L’Agefi : Quel est votre scénario macroéconomique pour 2008 ?

Jim Leaviss : les récents indicateurs ont montré une dégradation de la crise immobilière outre-Atlantique. Si, historiquement parlant, une telle détérioration de l’immobilier s’est traduite ou a coïncidé avec une récession, celle d’aujourd’hui est la pire depuis la crise de 1929. Les Etats-Unis sont probablement déjà en récession depuis décembre. La Fed pourrait ramener ses taux à 1%, voire à 0%, pour éviter au secteur bancaire une crise systémique et redynamiser la demande de crédit en provenance des consommateurs, moteur de la croissance américaine. Quant à la BCE, son pragmatisme la conduira à baisser ses taux, probablement à 3,50%, dès qu’elle aura les preuves d’un ralentissement économique sérieux de la zone euro.

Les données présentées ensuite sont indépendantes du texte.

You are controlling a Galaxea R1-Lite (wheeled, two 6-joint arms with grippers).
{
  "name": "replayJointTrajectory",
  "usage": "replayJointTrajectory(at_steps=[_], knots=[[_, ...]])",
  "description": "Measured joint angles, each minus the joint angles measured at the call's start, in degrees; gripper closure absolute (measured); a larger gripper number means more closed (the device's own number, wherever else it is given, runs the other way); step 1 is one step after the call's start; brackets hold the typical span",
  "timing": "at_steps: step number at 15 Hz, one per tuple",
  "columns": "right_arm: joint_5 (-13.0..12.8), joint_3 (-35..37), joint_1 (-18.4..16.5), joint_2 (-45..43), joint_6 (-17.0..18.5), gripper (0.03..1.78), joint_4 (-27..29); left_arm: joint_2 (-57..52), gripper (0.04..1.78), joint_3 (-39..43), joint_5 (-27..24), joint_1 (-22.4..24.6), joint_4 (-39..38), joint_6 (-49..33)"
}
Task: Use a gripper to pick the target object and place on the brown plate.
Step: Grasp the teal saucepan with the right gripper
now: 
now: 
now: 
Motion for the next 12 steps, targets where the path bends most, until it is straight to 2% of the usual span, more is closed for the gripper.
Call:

Ce contexte profitera-t-il au marché obligataire ?

2008 est l’année des obligations, notamment celle des titres souverains européens et des titres corporate «investissement». D’ailleurs, depuis l’éclatement de la crise du crédit, ils ont respectivement crû d’environ 5% et près de 2%, contre -10% pour les dettes high yield et -14% pour l’indice DAX.

Alors que le potentiel de hausse des Treasuries aux Etats-Unis est épuisé (la courbe des taux intègre déjà une récession), les Bunds et les OAT indexés sur l’inflation constituent des actifs sécurisants en cas de récession européenne. Nous évitons les dettes grecque, italienne et espagnole de moins bonne qualité.

Quant aux dettes d’entreprises américaines et européennes «investissement», elles offrent des valorisations attrayantes. Les spreads aux Etats-Unis, qui avoisinent les 250 points de base, contre près de 100 pb avant la crise, intègrent déjà la thèse d’une récession américaine, ce qui limite leur potentiel d’écartement. Cela n’est pas encore le cas des dettes risquées. Nous jouons les entreprises générant de solides cash-flows (télécoms, services aux collectivités) et évitons les secteurs liés à la consommation. Les dettes bancaires subordonnées et les leveraged loans offrent aussi de la valeur.